A casual move such as suspending deterring strategies under cover of a holiday, or perhaps for the express purpose of transferring a humanitarian burden to the United States, indicates a diplomatic failure by the Biden administration in choosing carrots rather than Trump’s stick in dealing with Mexico. The move hints at how Mexico’s leadership regards the Biden administration’s quid pro quo arrangements of aid for help with illegal immigration from Guatemala.

But knowing what happened also gives the Biden administration choices beyond merely adding fleets of buses to reduce the swelling population of the Del Rio encampment. They will be diplomatic choices in how the Biden administration might respond to the Mexican move, if at all. Will Mexico release huge populations of inconvenient migrants again someday?

It remains unclear if Mexico has since shut the gate behind these thousands or has left it open. None of the migrants CIS interviewed seemed to know if friends or relatives in Tapachula were still free to board buses to Acuna.

And it remains unclear whether any of the expensive and time-consuming U.S. law enforcement action to manage the problem will lead to consequences for Mexico.

Preferring the public not know too

In a sign of keen awareness that the Del Rio encampment situation portends political damage in an area where polls show Biden is already very weak, the administration has picked a strategy of not speaking about it and working to make sure no one else did either.

The White House had not addressed the camp. Up until Friday, DHS was content to let the city of Del Rio lead a press conference about national immigration policy and what was happening.

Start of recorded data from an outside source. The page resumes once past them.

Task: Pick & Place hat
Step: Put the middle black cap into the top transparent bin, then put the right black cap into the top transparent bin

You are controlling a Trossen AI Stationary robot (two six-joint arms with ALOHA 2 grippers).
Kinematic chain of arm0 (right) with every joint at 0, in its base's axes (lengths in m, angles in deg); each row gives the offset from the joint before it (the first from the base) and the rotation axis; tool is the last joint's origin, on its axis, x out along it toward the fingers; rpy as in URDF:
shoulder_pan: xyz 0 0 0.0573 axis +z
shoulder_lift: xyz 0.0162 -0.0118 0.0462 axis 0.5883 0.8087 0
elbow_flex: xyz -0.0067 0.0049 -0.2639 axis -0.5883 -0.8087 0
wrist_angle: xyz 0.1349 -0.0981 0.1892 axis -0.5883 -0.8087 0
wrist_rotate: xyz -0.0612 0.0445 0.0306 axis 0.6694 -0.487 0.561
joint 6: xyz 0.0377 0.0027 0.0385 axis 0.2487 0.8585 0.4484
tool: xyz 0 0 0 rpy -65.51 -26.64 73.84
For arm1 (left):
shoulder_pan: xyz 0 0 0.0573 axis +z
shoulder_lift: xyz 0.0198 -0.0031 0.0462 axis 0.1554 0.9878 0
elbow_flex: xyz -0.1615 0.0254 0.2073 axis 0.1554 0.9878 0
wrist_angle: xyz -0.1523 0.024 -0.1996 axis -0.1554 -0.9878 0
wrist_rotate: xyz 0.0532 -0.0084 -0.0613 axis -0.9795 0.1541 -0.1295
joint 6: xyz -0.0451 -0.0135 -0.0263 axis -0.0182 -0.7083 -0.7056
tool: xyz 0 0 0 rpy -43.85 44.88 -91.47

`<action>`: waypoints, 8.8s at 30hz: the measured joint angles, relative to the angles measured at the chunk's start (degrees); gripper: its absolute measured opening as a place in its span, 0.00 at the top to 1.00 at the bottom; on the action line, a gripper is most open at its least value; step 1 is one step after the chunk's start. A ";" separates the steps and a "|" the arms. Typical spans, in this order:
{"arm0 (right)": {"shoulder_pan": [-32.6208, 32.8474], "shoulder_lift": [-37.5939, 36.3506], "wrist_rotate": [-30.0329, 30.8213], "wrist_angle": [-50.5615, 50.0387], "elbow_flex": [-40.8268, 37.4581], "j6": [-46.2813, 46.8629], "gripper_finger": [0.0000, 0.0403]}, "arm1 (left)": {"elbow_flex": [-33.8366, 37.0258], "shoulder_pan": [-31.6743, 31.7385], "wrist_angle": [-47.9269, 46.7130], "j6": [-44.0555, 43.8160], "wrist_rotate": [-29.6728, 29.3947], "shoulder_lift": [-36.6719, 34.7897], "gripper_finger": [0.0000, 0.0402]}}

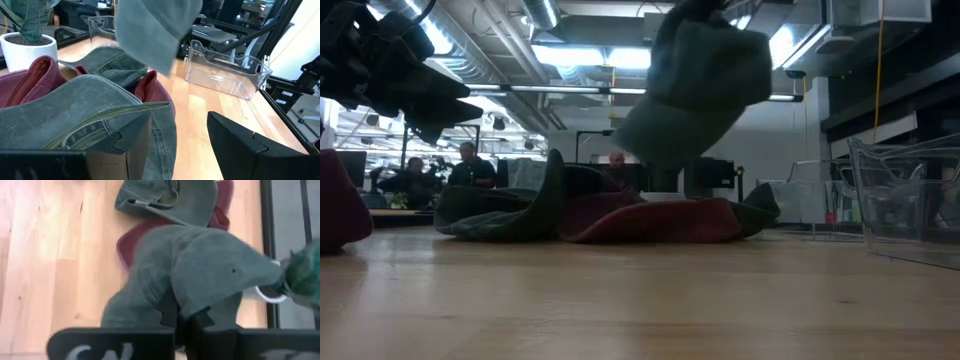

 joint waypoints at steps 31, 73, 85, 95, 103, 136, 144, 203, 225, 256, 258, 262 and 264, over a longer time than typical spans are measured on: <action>-6.73 -21.76 5.39 1.02 -14.19 25.14 0.97 | 0.00 -0.02 0.00 0.00 -0.02 0.01 0.53; -15.69 -34.91 13.62 -15.31 -27.31 18.40 0.97 | 0.00 -0.02 0.00 0.00 -0.01 0.02 0.52; -20.60 -39.61 12.54 -15.35 -36.58 17.44 0.97 | 0.00 -0.01 0.00 0.00 0.00 0.00 0.52; -21.73 -40.92 11.17 -15.31 -40.26 17.78 0.97 | 0.00 -0.02 0.00 0.00 0.00 0.01 0.52; -21.73 -40.88 11.17 -13.73 -40.33 17.94 0.97 | 0.00 -0.01 0.00 0.00 0.00 0.02 0.52; -17.19 -39.28 8.77 1.32 -34.18 18.01 0.97 | 0.00 -0.01 0.00 0.00 -0.01 0.01 0.52; -19.08 -42.94 8.68 -13.37 -34.18 23.10 0.97 | 0.00 0.00 0.00 0.00 0.00 0.01 0.52; -21.82 -16.49 10.07 22.22 -47.09 13.93 0.95 | 0.00 -0.02 -0.01 0.00 -0.01 0.01 0.53; -24.33 -31.86 10.18 21.12 -65.16 22.09 0.97 | 0.00 -0.02 0.00 0.00 0.00 0.02 0.52; -24.92 -32.34 2.06 30.48 -60.53 -2.48 0.48 | 0.00 -0.02 0.00 0.00 0.00 0.01 0.52; -24.92 -33.97 1.64 26.80 -58.86 -6.39 0.44 | 0.00 -0.02 0.00 0.00 0.00 0.01 0.52; -24.51 -36.85 -0.11 19.25 -56.39 -15.38 0.39 | 0.00 0.00 0.00 0.00 0.00 0.01 0.53; -24.15 -38.20 -0.33 17.10 -56.04 -18.69 0.39 | 0.00 -0.02 0.00 0.00 -0.02 0.02 0.52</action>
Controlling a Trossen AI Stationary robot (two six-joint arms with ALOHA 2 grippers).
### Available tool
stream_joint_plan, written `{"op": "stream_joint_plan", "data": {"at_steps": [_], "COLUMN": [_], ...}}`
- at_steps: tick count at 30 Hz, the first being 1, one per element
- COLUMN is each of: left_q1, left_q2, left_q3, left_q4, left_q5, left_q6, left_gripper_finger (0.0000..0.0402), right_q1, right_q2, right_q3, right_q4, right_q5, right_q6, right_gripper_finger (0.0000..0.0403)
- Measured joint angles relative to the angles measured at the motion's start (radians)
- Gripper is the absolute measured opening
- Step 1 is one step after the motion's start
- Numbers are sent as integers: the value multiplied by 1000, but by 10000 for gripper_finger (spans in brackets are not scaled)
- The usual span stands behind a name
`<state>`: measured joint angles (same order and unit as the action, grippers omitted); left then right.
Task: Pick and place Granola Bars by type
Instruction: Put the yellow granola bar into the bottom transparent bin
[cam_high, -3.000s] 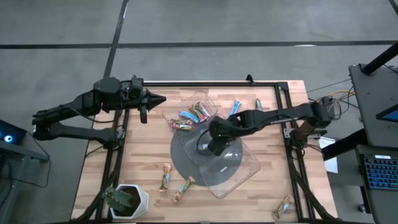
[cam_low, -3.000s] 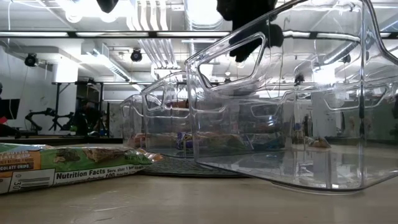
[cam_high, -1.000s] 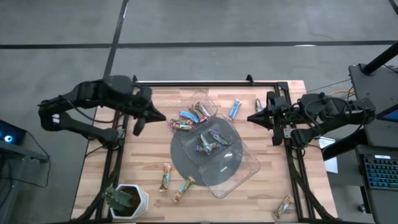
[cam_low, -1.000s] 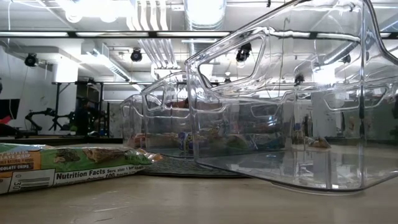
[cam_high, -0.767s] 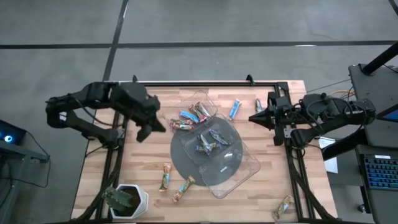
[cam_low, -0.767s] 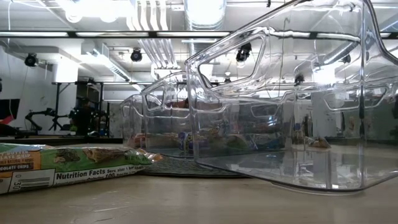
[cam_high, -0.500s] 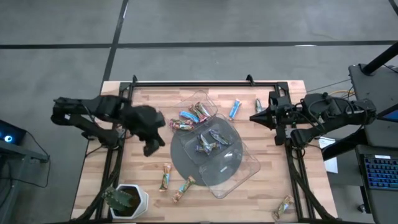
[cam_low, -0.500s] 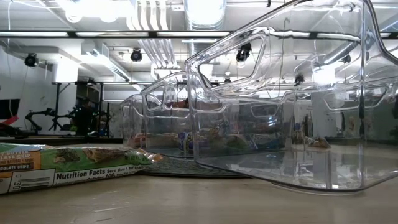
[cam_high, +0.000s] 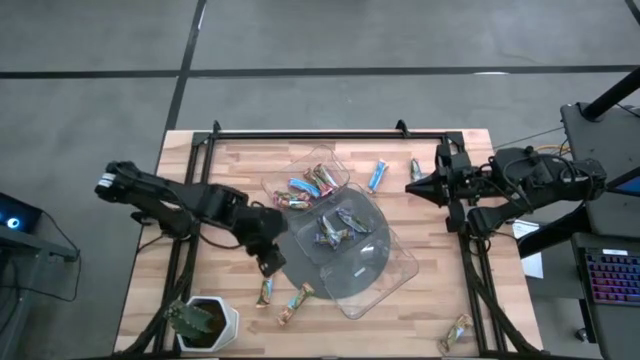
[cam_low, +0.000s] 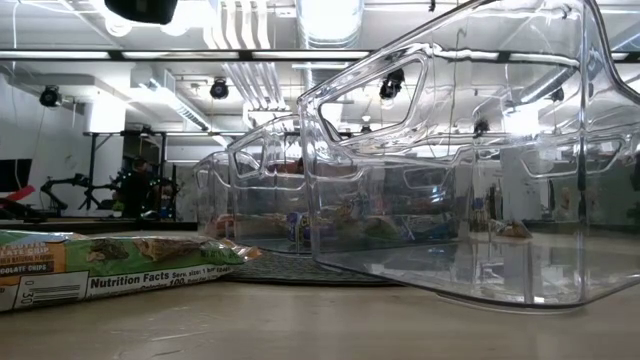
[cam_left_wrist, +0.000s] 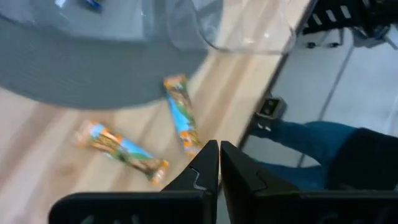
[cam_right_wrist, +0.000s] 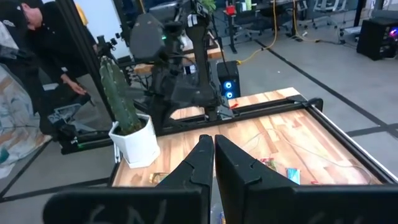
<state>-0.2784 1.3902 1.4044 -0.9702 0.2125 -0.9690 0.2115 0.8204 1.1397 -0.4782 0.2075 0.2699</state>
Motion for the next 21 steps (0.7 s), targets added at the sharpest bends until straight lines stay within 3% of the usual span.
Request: {"op": "stream_joint_plan", "data": {"at_steps": [8, 12, 21], "left_q1": [-55, -57, -61], "left_q2": [22, 32, 34], "left_q3": [16, 16, 15], "left_q4": [-1, -1, -22], "left_q5": [-21, -28, -3], "left_q6": [-99, -79, -131], "left_gripper_finger": [0, 5, 104], "right_q1": [0, 0, 0], "right_q2": [-8, -8, -9], "right_q3": [0, 0, 0], "right_q4": [-49, -49, -49], "right_q5": [0, 0, 1], "right_q6": [1, 7, 30], "right_gripper_finger": [8, 9, 8]}}
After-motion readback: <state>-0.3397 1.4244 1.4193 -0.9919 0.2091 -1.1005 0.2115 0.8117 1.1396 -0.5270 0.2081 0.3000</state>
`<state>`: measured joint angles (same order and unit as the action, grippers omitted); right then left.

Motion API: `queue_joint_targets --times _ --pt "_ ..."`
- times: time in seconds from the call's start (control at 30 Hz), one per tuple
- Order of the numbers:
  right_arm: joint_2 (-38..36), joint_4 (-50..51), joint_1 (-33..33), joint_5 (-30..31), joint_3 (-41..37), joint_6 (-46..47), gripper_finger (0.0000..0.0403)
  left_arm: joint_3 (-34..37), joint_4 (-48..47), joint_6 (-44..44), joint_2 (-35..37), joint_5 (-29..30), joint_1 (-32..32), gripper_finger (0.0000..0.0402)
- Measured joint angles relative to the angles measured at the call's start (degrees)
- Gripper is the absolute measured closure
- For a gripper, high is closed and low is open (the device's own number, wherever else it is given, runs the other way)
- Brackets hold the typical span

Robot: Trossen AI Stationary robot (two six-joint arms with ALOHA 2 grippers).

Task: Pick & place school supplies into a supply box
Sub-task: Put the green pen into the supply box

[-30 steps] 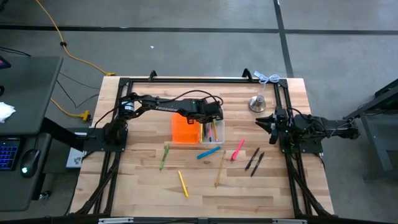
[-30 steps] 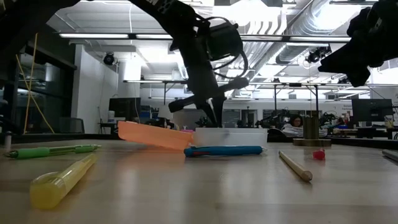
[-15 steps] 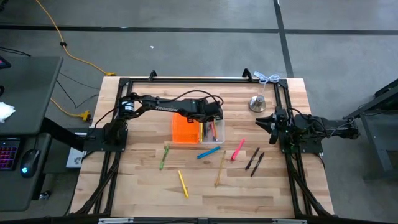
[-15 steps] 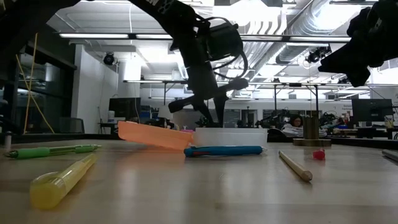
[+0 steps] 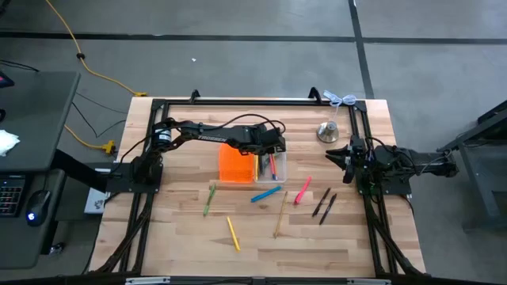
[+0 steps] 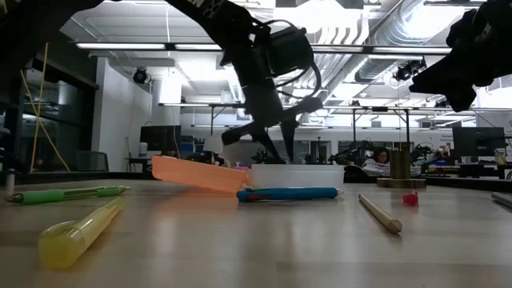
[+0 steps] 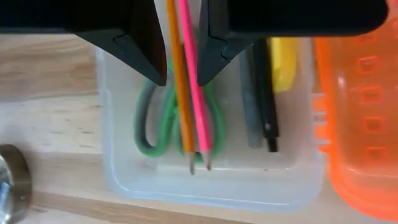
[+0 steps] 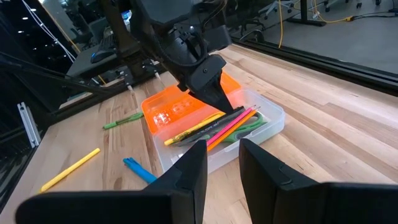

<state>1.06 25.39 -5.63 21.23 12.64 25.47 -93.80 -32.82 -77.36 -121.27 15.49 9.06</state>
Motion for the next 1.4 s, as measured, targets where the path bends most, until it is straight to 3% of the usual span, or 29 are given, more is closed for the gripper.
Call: queue_joint_targets --times 0.43,0.9,1.1,1.4 --pt "0.0 0.0 0.0 0.1 0.0 0.0 0.0332 0.0 1.8 8.3 5.5 -0.7 0.0 0.0282" --pt "0.0 0.0 0.0 0.3 0.0 0.0 0.0332 0.0 0.4 14.9 16.3 -13.2 -0.6 0.0297" --pt "0.0 0.0 0.0 0.3 0.0 0.0 0.0332 0.0 -3.7 17.1 20.6 -19.2 -3.9 0.0317" --pt "0.0 0.0 0.0 0.3 0.0 0.0 0.0332 0.0 -17.1 12.4 24.6 -19.8 -12.3 0.0336"
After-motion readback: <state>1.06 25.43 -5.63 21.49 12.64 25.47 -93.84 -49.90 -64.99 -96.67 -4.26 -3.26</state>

The federal government barred reporters from touring the site and rarely made officials available for questions. At one point, the Federal Aviation Administration issued a ban on unmanned aerial vehicles over the bridge area, a measure that seemed aimed at Fox News, which has fielded a drone team to photograph the migrant shantytown.

What remains to be seen is whether the same concern for appearances about the Del Rio encampment will motivate the administration to shift to a harder-edged diplomatic strategy with Mexico, in addition to adding the fleet of buses to move the migrants away from the river.